Wednesday, February 27, 2013

Another Month in the Classics: Charlie and the Chocolate Factory

First, an Introduction:

New Year’s Day found me sitting at my little desk, contemplating resolutions that I might want to have and keep. I scribbled them all down—twenty-five or more notions—onto a slip of paper and tacked to the cork board which is suspended above my desk. Among these things, the third down on the list, was to ‘read a minimum of two “classics” a month’. I might have been a bit over-ambitious in saying ‘two’ classics every month. As my sister pointed out in a jest: “You mean you’re going to read Moby Dick and War and Peace in the same month?” Yes, well, that could be a bit daunting, couldn’t it? Still, I resolved to try—even if some of those more lengthy works never made it into my scheme, and I would be just as happy if they didn’t.

During the month of January, I contented myself with perusing about half of a collection of Grimm’s fairytales—collection I resolved to come back to at a later date so as to structure a sort of ‘fairytale’ reading schedule and actually allow myself to dig into the old tales more. When February rolled in, I settled down into the armor-clad hull of the Nautilus with Captain Nemo, Professor Arronax, his faithful servant Consiel, and the vibrant Ned Land. (But more on them later)

And now, the Point:

The second classic for this month was brought to mind by the viewing of the film which shares the same title, ‘Charlie and the Chocolate Factory’. (Mind you, the Gene Wilder version, and not the one featuring Johnny Depp.) I had seen the movie years before, but had mostly forgotten about it until it was dug out of a stack of tapes and revived. My family sat down together to watch and, whatever I might have thought of the film the first time I saw it, this time was purely magical.

I honestly cannot remember how much I liked the movie before, I think I enjoyed it but found it a little too strange. Now, I adored it and all it’s Willy Wackiness. And, even though I knew much of the story and the ending, it was like witnessing one’s favorite story all over again but also for the first time. I was reliving a moment of bliss and wonder and didn’t want it to end. I didn’t realize just how much I loved that movie.

With the movie over, I remembered that my dad had once kept a copy of Dahl’s book on his shelf but was unable to find it. Instead, I discovered a long-lost collection of children’s poetry of my sister’s and, before returning it to her (ahem), thumbed through its pages. There, I found a number of Dahl’s other works, and laughed aloud when I read his version of Little Red Riding Hood. I knew he was a classic author, but I’d never really given Roald Dahl much thought, despite having seen so much of his work in the media and hearing him quoted by my favorite contemporary authors on more than one occasion. I resolved then, that I must educate myself on this classic children’s writer as a matter of principle if nothing else.

So, from my local library this week, I picked up a copy of Charlie and the Chocolate Factory and read it all in the course of one afternoon. Although there were, of course, marked differences between the movie I had come to love and Dahl’s original, the same charm and wittiness and over all ludicrous nature of the story had me once again spell-bound. It’s hard to say which I prefer, the movie or the book. 

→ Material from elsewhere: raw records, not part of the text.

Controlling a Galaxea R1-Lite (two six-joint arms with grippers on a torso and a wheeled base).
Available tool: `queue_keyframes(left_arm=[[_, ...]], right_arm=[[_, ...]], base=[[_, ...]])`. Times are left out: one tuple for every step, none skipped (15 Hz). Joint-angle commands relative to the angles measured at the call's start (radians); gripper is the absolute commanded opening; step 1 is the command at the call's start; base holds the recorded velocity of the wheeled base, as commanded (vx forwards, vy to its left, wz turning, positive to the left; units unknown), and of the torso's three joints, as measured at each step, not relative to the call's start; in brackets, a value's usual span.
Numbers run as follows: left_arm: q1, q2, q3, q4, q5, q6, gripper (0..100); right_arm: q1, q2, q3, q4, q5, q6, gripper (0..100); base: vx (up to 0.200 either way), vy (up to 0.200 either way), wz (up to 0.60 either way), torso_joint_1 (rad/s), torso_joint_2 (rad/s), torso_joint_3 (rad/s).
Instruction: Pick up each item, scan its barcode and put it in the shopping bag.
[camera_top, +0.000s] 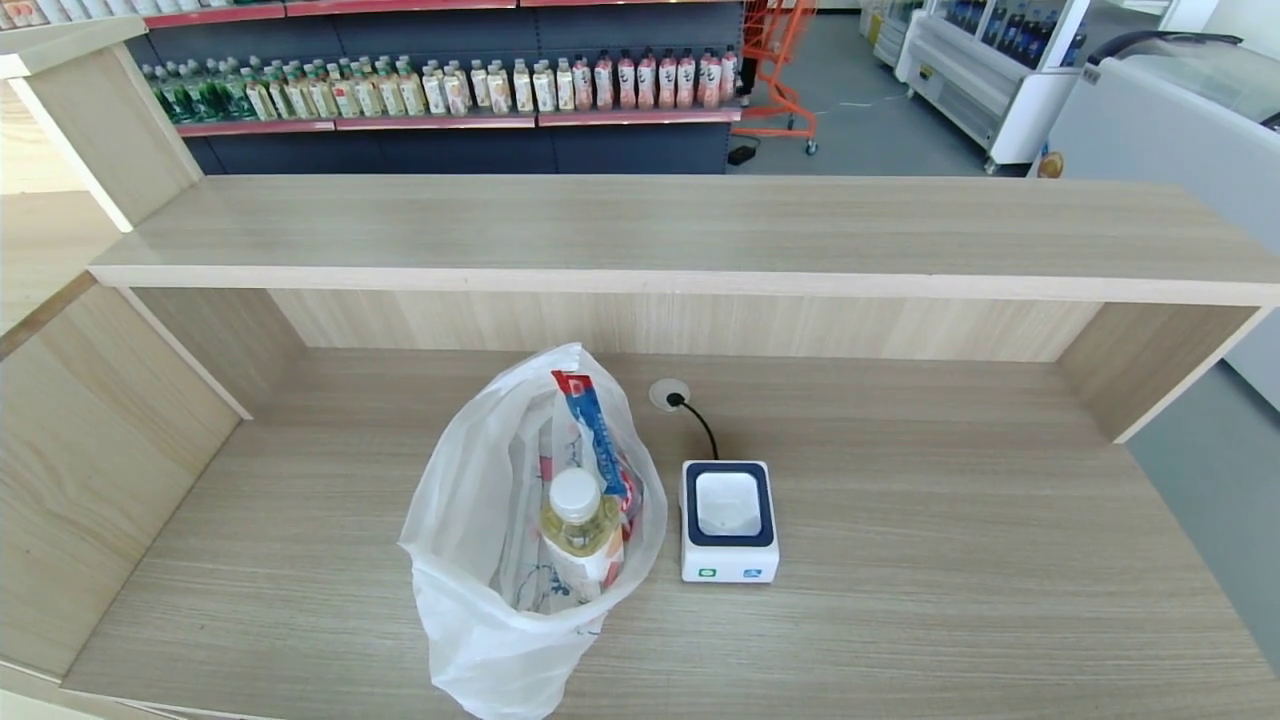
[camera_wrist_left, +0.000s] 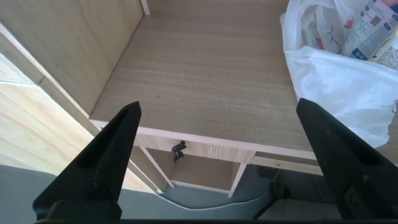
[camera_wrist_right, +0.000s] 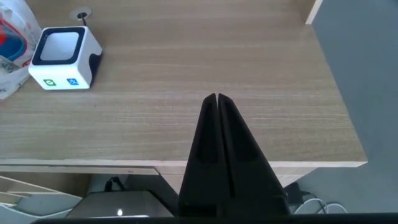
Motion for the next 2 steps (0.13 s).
queue_keyframes(left_arm=[[0.000, 0.002, 0.000, 0.000, 0.000, 0.000, 100], [0.000, 0.000, 0.000, 0.000, 0.000, 0.000, 100]], right_arm=[[0.001, 0.003, 0.000, 0.000, 0.000, -0.001, 0], [0.001, 0.003, 0.000, 0.000, 0.000, 0.004, 0]], base=[[0.000, 0.000, 0.00, 0.000, 0.00, 0.000], [0.000, 0.000, 0.00, 0.000, 0.00, 0.000]])
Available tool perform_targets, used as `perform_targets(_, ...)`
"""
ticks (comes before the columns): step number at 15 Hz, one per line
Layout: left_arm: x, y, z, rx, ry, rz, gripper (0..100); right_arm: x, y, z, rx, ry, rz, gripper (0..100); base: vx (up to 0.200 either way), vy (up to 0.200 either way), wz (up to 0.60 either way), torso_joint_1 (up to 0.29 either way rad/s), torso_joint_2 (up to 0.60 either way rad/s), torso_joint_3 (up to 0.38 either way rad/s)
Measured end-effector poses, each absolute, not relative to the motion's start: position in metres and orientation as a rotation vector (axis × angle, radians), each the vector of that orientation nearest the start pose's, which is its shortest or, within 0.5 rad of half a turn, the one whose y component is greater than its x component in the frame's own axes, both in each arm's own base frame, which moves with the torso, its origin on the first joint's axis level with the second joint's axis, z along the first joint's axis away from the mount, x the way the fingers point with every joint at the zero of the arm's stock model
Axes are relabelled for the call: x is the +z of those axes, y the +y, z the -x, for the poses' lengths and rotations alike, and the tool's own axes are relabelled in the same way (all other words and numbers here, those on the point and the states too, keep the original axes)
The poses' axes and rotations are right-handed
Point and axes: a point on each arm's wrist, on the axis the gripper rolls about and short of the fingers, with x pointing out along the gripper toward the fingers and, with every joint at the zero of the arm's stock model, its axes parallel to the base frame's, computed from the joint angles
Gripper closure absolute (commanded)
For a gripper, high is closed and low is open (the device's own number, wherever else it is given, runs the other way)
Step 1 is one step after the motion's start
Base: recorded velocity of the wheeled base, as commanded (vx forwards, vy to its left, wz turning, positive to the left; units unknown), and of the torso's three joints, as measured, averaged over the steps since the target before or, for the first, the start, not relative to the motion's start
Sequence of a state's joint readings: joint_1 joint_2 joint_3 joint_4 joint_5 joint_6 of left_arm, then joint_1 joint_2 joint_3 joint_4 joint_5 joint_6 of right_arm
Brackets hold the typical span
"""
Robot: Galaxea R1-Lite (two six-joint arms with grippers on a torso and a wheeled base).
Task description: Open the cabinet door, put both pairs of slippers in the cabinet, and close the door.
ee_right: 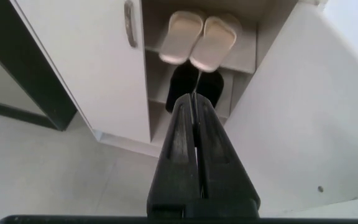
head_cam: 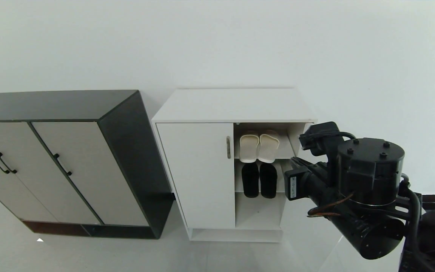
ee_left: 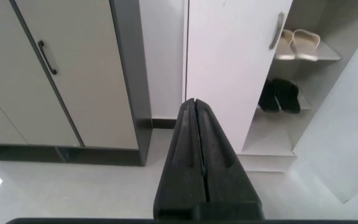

I feel guilty admitting this, but it’s absurd when you think about it. After all, Don’t Judge the Book by its Movie does not have to hold true, does it? Whenever we hear that one of our favorite stories is to be introduced into the world of Hollywood, we rejoice and anticipate the arrival. Often, our hopes are held too high aloft and come crashing down a bit, but at times we are rewarded. (Aside: I should add that I also watched Disney’s 20,00 Leagues Under the Sea and was not overtly impressed, although it made a fair showing.) So why should I feel any consternation in the fact that the movie was a good adaptation? (Aside: Forgive me, I cannot say one way or another about the new version of the film, although my curiosity is now peaked and I may soon view it also.)

In any case, I am quite pleased to add Charlie and the Chocolate Factory to my list of favorite classics and look forward to reading Dahl’s other stories in the near future.